Ma voi mi chiedete se tali approcci non bastino in situazioni di emergenza. Credo che in questo caso si debba parlare non tanto di flessibilità ma di resilienza, cioè della capacità del sistema di modificare temporaneamente il proprio funzionamento a fronte di un evento rilevante e imprevisto. Si è parlato molto in questi giorni di mancanza di posti letto in terapia intensiva, di pronto soccorso inadeguati, poi pian piano è emerso che non si trattava tanto di un problema di spazi e impianti, ma di apparecchiature e di personale. Ma ancor più è emerso che il sistema sanitario nel suo insieme non è resiliente perché è rigida la sua governance: la rete non è adattabile, riconfigurabile a fronte dell’emergenza e i piani per la pandemia restano linee guida senza tradursi in applicazioni.

In termini di programmazione sanitaria, è consigliabile ristrutturare ospedali già esistenti o pensarne di nuovi riqualificando per altre destinazioni quelli di cui disponiamo?

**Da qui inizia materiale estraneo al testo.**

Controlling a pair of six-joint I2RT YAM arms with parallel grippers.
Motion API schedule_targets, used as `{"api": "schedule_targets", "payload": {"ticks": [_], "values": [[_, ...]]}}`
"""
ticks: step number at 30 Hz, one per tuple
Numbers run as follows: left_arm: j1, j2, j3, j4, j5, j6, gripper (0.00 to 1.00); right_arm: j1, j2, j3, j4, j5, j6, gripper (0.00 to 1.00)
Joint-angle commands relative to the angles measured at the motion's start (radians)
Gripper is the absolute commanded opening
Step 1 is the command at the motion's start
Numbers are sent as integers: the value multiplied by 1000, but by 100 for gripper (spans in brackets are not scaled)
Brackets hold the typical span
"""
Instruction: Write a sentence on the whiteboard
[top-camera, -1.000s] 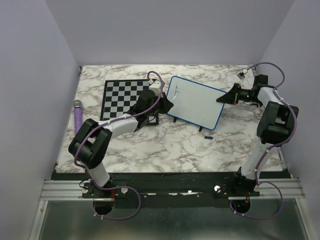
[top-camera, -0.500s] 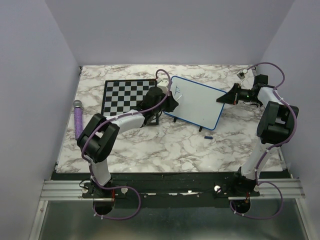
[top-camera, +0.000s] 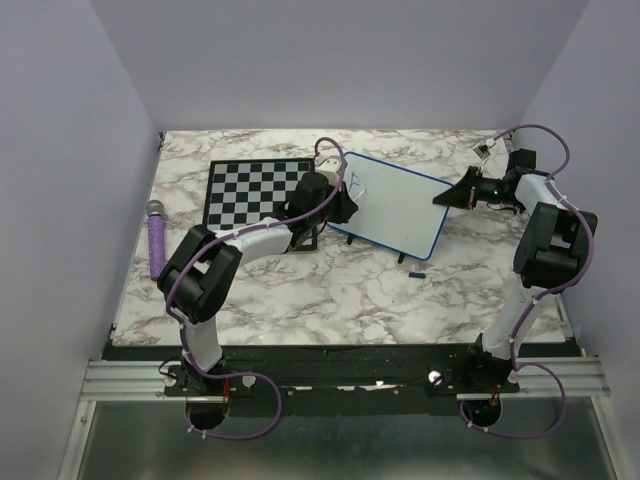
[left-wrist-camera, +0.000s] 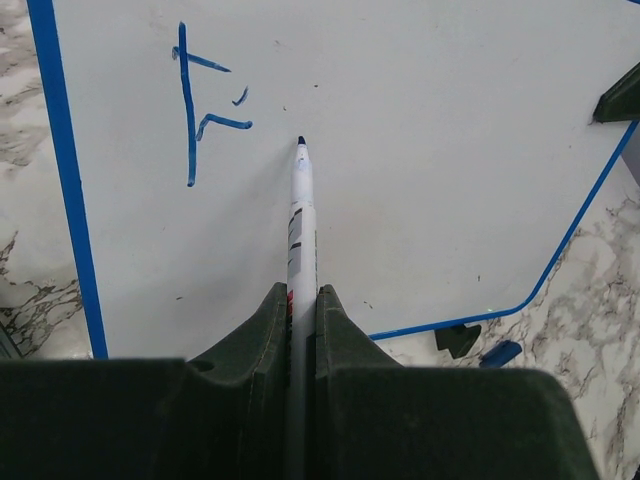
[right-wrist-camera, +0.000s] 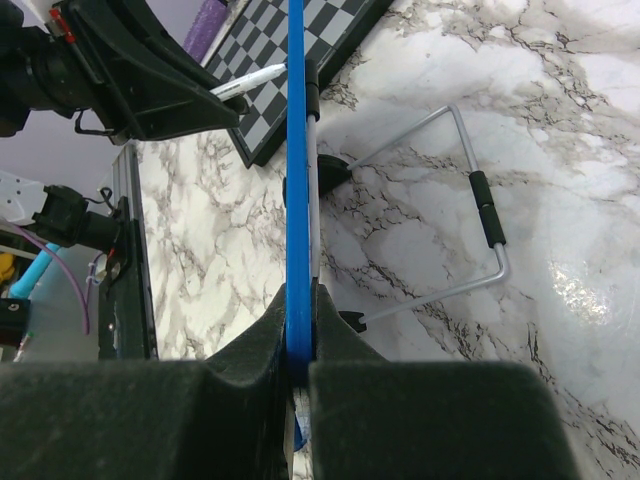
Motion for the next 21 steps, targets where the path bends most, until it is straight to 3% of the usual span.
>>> {"api": "schedule_targets", "payload": {"ticks": [1,21], "values": [[-4,22,33,-33,-30,14,0,-7,8,26,26,45,-51,1],[-2,28,46,-49,-59,10,0,-7,7,24,24,46,-51,0]]}}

Nuovi o ristrutturati gli ospedali quasi sempre devono fare i conti con una preesistenza. Un nuovo presidio va a sostituire piccoli ospedali obsoleti; un’organizzazione ospedaliera si trasferisce in una nuova struttura; si amplia una struttura preesistente diventata inadeguata; si decide di procedere conservando e ristrutturando. Ma succede anche che tutti questi processi si intreccino, come ad esempio nel caso di interventi su grandi ospedali a padiglioni, dove si decide di ristrutturarne alcuni, costruirne di nuovi, modificare i percorsi, e spesso anche valorizzare a nuove destinazioni i padiglioni che vengono dismessi. Talvolta servono soluzioni di “volano” per trasferirvi reparti prima della destinazione finale. Intanto si mantengono in funzione i servizi della struttura preesistente, con i problemi di compresenza del cantiere e delle attività sanitarie. Il progetto si attua su tempi lunghi e per fasi e sottoprogetti, differenti per finanziamento, incarichi professionali, appalti. Intervengono variazioni nel programma sanitario, evoluzioni delle tecnologie, nonché imprevisti propri del recupero edilizio. Nel frattempo occorre gestire la comunicazione a operatori e utenti. È evidente dunque che intervenire ristrutturando è più complesso e spesso più costoso che non intervenire ex novo. Ma c’è un aspetto che può prevalere sugli altri e orientare alla ristrutturazione ed è l’aspetto urbanistico, il rapporto con la città, i servizi, l’accessibilità e, non ultimo, il “significato” che i cittadini attribuiscono all’ospedale esistente. Se tutte queste cose hanno valore, allora, ridimensionato, messo meglio in rete, riconvertito funzionalmente, l’ospedale storico può restare e concorrere a mantenere in vita i centri delle città. Esempi in tal senso sono frequenti: in Italia, a Venezia l’intervento sull’Ospedale Santissimi Giovanni e Paolo, cui si accede dalla Scuola Grande di San Marco, e a Firenze quello sull’Ospedale di Santa Maria Nuova a due passi dal Duomo.

Nuovi o ristrutturati gli ospedali quasi sempre devono fare i conti con una preesistenza.